Can I recover my costs if I win my case?
If you win your case, who pays the legal costs? There is a principle in law that the losing party should pay the winning party’s legal costs, but in practice that rarely happens. Court orders are usually made after the final hearing, and most cases settle well before that. This means legal costs are usually part of the negotiated settlement and are often given away completely.
In this video, our Director, Alex Martin, runs through solicitor/client and party/party costs, what the courts are likely to order and how to have the right strategy in place to focus on maximising the overall, best net settlement outcome you can obtain for your business.
If you would like to discuss a specific concern, please contact one of our experienced litigation lawyers at Taurus Legal Management on (03) 9481 2000 or email@example.com.
One of the questions I get asked the most is “can I recover my costs if I win my case?” That’s a great question and I’m going to answer it in this video.
Hi, I’m Alex Martin. I’m a commercial litigation specialist and these are my No-Bull Legal Tips for Business Owners.
Okay, so can I recover my costs? So first of all, you’ve got to win your case. And if you win your case, you’ve got to convince the court that it’s just and that it’s fair that you get a cost order in your favor. Now, in most courts, if you win your case, you will be entitled to a cost order in your favor, but you need to get to the end. It’s very rare for cost orders to be made in the interim, as the case goes. It can happen, and they’re normally small cost orders, but to get the bulk of your costs, you really need to wait till the end of the litigation, till the end of the hearing, and then the judge will decide on costs. And if you’re successful, you have a good chance of getting a cost order.
But the issue is that most cases never get to the end of the hearing. 98% of litigation in Australia is settled before the final hearing, so it’s unlikely that you’ll ever have a judge considering a cost order at all. What’s much more likely is you’ll settle a case in a mediation or in a negotiation. And in that context, you might get an agreement from the other side to pay your costs. That can all be part of the horse trading of a negotiation. But often, legal costs are given away as part of the negotiation. So it’s reasonably rare to have a settlement agreement that has a substantial portion of legal costs paid by either side.
If you do get a cost order or if you do an agreement in relation to costs, that’ll normally be a lot less than your actual costs. So that’s the other thing to note, that your actual costs are one thing, and what the court orders costs is another thing. So the court have a scale which calculate how much you’re entitled for particular activities, and that doesn’t necessarily relate to how much you’ve been charged by your lawyer to run the matter.
The other important point is that if you have the right agreement in place, you’ll be entitled to your costs as a contractual right. So if your terms and conditions say, if you breach these terms, then you have to pay my legal costs on an indemnity basis. If they have a term in there along those lines, then you’ll actually be entitled to your costs as a contractual right and you’ll be able to sue for the claim plus the costs, and you’ll be in a much better position, a much stronger position, to get your costs and to get your full costs, not just some court scale amount.

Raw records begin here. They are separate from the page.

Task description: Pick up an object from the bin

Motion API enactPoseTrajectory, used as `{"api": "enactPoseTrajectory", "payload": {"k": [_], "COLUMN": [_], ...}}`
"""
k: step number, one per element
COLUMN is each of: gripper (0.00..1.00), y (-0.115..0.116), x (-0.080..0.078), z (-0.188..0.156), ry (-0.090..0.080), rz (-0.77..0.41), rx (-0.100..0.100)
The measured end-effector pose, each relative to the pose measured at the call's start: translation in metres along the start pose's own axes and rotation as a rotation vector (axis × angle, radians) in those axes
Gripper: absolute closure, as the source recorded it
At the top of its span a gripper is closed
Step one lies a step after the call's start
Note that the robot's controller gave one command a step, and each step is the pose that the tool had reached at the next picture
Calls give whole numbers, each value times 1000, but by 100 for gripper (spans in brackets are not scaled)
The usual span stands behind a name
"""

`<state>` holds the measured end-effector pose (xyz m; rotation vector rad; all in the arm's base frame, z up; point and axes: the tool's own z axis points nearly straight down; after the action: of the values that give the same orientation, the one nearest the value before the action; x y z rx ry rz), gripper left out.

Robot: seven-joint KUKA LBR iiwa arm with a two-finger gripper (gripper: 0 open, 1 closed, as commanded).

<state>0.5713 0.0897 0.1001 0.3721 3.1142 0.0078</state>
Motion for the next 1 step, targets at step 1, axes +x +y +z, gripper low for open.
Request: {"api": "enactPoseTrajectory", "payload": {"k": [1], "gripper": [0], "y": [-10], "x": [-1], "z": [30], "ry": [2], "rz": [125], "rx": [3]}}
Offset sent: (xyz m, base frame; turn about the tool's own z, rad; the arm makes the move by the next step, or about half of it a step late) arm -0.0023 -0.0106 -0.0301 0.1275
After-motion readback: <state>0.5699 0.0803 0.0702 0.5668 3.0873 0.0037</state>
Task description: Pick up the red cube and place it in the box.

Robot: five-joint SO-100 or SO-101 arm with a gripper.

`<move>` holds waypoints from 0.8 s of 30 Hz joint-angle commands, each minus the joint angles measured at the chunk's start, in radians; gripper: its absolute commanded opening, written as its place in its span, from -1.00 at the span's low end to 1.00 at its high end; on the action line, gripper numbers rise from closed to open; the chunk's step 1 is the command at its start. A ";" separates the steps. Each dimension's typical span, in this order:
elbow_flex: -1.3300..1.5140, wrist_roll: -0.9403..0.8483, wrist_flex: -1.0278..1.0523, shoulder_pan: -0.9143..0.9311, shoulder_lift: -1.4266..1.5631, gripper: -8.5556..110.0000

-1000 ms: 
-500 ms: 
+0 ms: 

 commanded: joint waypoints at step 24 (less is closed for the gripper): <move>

So in summary, you are entitled to your legal costs if you win your case, in most circumstances but that’s really at the end of the matter, and you’re unlikely to get to the end of the matter, so you’re likely to have to fund your legal case yourself. In some circumstances you can get litigation funding, but that’s a whole other video. I think you really should be in a position where you’re expecting to pay your own legal costs, and if you recover some from the other side, then that’s a bonus.